Voor de Rechtbank heeft belanghebbende aangevoerd dat sinds de invoering, in 2005, van artikel 24b van de Wet mrb, die tot gevolg had dat voor bestelauto’s die uitsluitend voor privédoeleinden worden gebruikt een hoger belastingtarief geldt dan voor bestelauto’s die door ondernemers in de zin van artikel 7 van de Wet OB meer dan bijkomstig worden gebruikt in het kader van hun onderneming, het ondernemersbegrip in de omzetbelasting veel ruimer wordt toegepast, zodat meer en meer ook personen die slechts bijkomstig een onderneming drijven, als ondernemer voor de heffing van omzetbelasting worden geregistreerd.
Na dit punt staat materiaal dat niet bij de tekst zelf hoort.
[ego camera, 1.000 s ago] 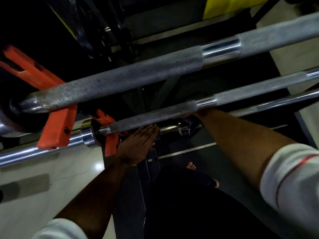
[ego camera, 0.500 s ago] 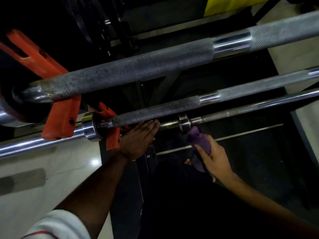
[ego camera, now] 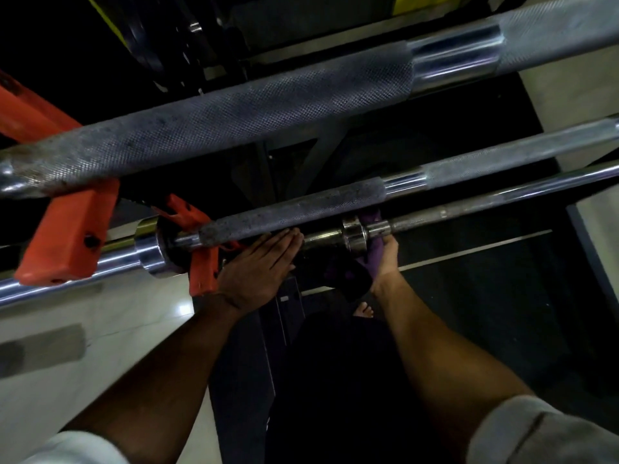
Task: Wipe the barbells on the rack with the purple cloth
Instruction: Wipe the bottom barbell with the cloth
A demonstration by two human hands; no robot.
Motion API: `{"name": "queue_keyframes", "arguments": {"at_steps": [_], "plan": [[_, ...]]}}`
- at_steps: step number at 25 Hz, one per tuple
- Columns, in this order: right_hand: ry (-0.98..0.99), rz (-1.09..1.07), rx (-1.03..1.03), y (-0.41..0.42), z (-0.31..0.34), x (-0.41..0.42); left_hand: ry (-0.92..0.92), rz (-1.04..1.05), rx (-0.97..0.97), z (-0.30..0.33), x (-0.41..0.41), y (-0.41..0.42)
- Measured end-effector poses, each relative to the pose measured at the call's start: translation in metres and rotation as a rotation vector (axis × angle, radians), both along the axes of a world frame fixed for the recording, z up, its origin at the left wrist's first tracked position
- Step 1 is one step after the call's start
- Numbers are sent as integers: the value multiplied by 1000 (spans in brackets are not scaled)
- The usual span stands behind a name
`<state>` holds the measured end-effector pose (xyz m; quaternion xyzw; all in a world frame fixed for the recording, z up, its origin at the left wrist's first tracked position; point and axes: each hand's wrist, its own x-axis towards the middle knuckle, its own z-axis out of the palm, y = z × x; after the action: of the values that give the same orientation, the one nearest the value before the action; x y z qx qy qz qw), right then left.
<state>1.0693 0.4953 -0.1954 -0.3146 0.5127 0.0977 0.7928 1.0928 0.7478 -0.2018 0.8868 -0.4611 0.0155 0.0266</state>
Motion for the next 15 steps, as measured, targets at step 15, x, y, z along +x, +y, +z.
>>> {"name": "queue_keyframes", "arguments": {"at_steps": [15], "plan": [[92, 153, -23, -23, 85, -56, 140, 65, -6, 9, 1, -1]]}}
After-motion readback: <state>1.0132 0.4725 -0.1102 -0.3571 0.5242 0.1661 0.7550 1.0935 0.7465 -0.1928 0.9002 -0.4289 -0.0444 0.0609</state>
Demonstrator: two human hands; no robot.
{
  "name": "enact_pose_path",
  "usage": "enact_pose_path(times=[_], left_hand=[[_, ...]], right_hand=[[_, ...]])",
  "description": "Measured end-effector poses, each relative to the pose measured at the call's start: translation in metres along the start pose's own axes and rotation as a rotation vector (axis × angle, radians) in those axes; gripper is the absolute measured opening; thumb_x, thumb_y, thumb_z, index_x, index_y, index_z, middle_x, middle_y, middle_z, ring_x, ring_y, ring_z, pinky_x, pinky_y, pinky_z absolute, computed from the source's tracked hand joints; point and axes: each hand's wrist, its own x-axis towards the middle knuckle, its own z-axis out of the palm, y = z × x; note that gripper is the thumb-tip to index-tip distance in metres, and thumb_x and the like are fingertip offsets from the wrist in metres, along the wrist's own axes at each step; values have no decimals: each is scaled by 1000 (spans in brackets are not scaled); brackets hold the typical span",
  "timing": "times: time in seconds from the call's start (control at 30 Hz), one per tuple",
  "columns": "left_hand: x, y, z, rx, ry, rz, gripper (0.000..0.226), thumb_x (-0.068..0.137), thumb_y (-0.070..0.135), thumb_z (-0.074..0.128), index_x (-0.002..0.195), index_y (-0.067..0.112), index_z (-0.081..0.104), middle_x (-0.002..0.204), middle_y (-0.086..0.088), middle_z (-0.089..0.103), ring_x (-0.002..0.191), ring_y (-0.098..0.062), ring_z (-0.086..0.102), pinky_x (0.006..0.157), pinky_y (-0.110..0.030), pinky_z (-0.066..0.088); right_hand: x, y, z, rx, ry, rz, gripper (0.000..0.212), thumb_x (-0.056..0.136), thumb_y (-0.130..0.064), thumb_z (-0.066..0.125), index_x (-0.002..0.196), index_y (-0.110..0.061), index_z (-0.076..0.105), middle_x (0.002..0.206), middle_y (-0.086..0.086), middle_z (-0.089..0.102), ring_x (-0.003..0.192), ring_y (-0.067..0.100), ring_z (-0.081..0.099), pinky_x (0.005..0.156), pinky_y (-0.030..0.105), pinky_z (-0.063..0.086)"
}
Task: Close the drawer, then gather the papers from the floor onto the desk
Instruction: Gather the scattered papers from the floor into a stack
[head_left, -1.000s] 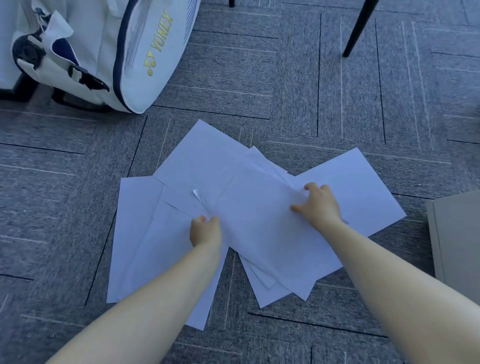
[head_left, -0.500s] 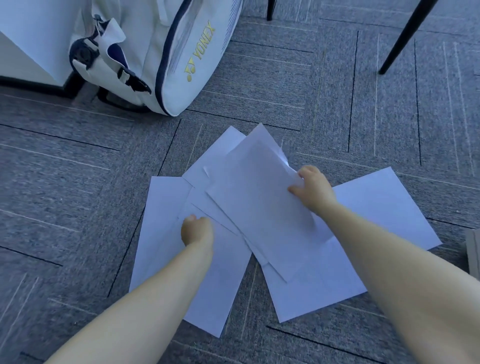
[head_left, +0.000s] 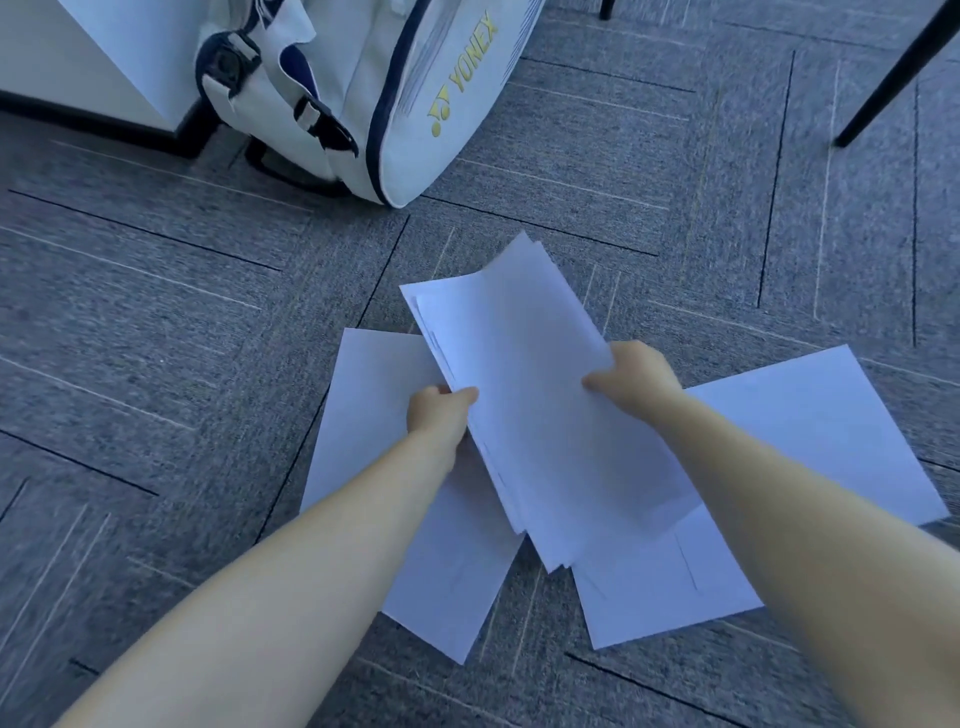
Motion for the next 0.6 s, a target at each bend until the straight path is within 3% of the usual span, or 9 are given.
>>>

In combinatie met de gebruikseis, die het die ondernemers mogelijk maakt voor 90 percent de bestelauto voor privédoeleinden te gebruiken, is het onderscheid tussen ondernemers in de zin van de Wet OB en particulieren die geen ondernemer zijn, zodanig gering geworden, dat het door de wetgever gemaakte onderscheid niet langer meer is gerechtvaardigd, aldus belanghebbende voor de Rechtbank.
De Rechtbank heeft de door belanghebbende aangevoerde stellingen verworpen, aangezien naar het oordeel van de Rechtbank – nog steeds – voldoende feitelijke en juridische verschillen bestaan op grond waarvan de rechtvaardiging voor het onderscheid in haar geheel beschouwd niet evident van redelijke grond is ontbloot.
2.3.
De middelen richten zich met rechtsklachten tegen het hiervoor in 2.2, laatste alinea, weergegeven oordeel van de Rechtbank en herhalen het terzake voor de Rechtbank gehouden betoog.
2.4.
De middelen falen. De Rechtbank heeft op goede gronden een juiste beslissing genomen.

3.Proceskosten

De Hoge Raad acht geen termen aanwezig voor een veroordeling in de proceskosten.

4.Beslissing

De Hoge Raad verklaart het beroep in cassatie ongegrond.
Dit arrest is gewezen door de vice-president J.A.C.A. Overgaauw als voorzitter, en de raadsheren D.G. van Vliet en E.N. Punt, in tegenwoordigheid van de waarnemend griffier E. Cichowski, en in het openbaar uitgesproken op 27 november 2015.